··· Data excerpts
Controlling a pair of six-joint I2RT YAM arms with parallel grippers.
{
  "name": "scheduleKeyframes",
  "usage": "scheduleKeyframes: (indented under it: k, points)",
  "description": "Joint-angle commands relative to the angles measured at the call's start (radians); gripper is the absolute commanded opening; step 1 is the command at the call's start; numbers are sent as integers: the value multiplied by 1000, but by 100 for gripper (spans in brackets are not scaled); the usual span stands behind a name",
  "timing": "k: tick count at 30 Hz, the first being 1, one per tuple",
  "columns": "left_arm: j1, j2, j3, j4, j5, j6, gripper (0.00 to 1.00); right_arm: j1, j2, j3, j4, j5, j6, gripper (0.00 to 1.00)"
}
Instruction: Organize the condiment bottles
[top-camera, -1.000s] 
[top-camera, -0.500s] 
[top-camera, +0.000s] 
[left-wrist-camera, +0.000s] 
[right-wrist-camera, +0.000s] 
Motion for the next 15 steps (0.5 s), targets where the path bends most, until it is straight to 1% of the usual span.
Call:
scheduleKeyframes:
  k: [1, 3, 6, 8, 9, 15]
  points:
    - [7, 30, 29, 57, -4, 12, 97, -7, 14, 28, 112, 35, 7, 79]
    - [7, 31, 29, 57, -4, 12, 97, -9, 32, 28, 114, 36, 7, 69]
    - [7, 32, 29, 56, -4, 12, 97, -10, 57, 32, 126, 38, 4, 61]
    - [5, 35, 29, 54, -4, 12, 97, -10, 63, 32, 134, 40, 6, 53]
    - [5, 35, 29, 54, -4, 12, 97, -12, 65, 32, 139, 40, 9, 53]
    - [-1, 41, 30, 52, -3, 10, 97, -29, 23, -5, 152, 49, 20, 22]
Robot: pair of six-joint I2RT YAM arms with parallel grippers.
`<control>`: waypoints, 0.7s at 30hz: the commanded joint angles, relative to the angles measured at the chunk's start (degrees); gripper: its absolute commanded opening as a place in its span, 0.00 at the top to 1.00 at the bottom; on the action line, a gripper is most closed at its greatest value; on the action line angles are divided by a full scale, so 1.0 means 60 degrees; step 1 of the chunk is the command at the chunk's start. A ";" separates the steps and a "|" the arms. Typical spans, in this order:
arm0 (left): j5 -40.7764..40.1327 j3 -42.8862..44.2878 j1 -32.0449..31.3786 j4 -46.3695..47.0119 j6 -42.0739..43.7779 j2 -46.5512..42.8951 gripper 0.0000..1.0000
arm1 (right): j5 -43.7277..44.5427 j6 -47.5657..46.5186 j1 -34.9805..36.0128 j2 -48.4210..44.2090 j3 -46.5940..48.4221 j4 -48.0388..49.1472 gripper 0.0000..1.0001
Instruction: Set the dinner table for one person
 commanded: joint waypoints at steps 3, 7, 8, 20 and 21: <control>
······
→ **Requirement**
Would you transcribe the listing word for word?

→ **Exercise answer**
Controlling a pair of six-joint I2RT YAM arms with parallel grippers.
{
  "name": "scheduleKeyframes",
  "usage": "scheduleKeyframes: (indented under it: k, points)",
  "description": "Joint-angle commands relative to the angles measured at the call's start (radians); gripper is the absolute commanded opening; step 1 is the command at the call's start; numbers are sent as integers: the value multiplied by 1000, but by 100 for gripper (spans in brackets are not scaled); the usual span stands behind a name",
  "timing": "k: tick count at 30 Hz, the first being 1, one per tuple",
  "columns": "left_arm: j1, j2, j3, j4, j5, j6, gripper (0.00 to 1.00); right_arm: j1, j2, j3, j4, j5, j6, gripper (0.00 to 1.00)"
}
Instruction: Organize the condiment bottles
[top-camera, -1.000s] 
[top-camera, -0.500s] 
[top-camera, +0.000s] 
[left-wrist-camera, +0.000s] 
[right-wrist-camera, +0.000s] 
Motion for the next 15 steps (0.5 s), targets where the path bends most, until it is straight to 1% of the usual span.
Call:
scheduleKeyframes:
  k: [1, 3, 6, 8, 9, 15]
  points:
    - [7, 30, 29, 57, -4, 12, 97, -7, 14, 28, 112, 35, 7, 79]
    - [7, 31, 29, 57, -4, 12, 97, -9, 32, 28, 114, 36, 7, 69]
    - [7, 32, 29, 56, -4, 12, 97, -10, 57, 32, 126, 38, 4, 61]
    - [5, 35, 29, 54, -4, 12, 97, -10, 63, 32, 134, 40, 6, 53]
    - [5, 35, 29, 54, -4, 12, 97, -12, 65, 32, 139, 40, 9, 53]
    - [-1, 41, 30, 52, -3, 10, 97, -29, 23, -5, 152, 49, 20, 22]
Robot: pair of six-joint I2RT YAM arms with parallel grippers.
`<control>`: waypoints, 0.7s at 30hz: the commanded joint angles, relative to the angles measured at the chunk's start (degrees); gripper: its absolute commanded opening as a place in its span, 0.00 at the top to 1.00 at the bottom; on the action line, a gripper is most closed at its greatest value; on the action line angles are divided by a full scale, so 1.0 means 60 degrees; step 1 of the chunk is the command at the chunk's start. A ";" separates the steps and a "|" the arms. Typical spans, in this order:
arm0 (left): j5 -40.7764..40.1327 j3 -42.8862..44.2878 j1 -32.0449..31.3786 j4 -46.3695..47.0119 j6 -42.0739..43.7779 j2 -46.5512..42.8951 gripper 0.0000..1.0000
arm1 (right): j5 -43.7277..44.5427 j6 -47.5657..46.5186 j1 -34.9805..36.0128 j2 -48.4210..44.2090 j3 -46.5940..48.4221 j4 -48.0388..49.1472 gripper 0.0000..1.0001
Instruction: Set the dinner table for one person
 commanded: joint waypoints at steps 3, 7, 8, 20 and 21: <control>

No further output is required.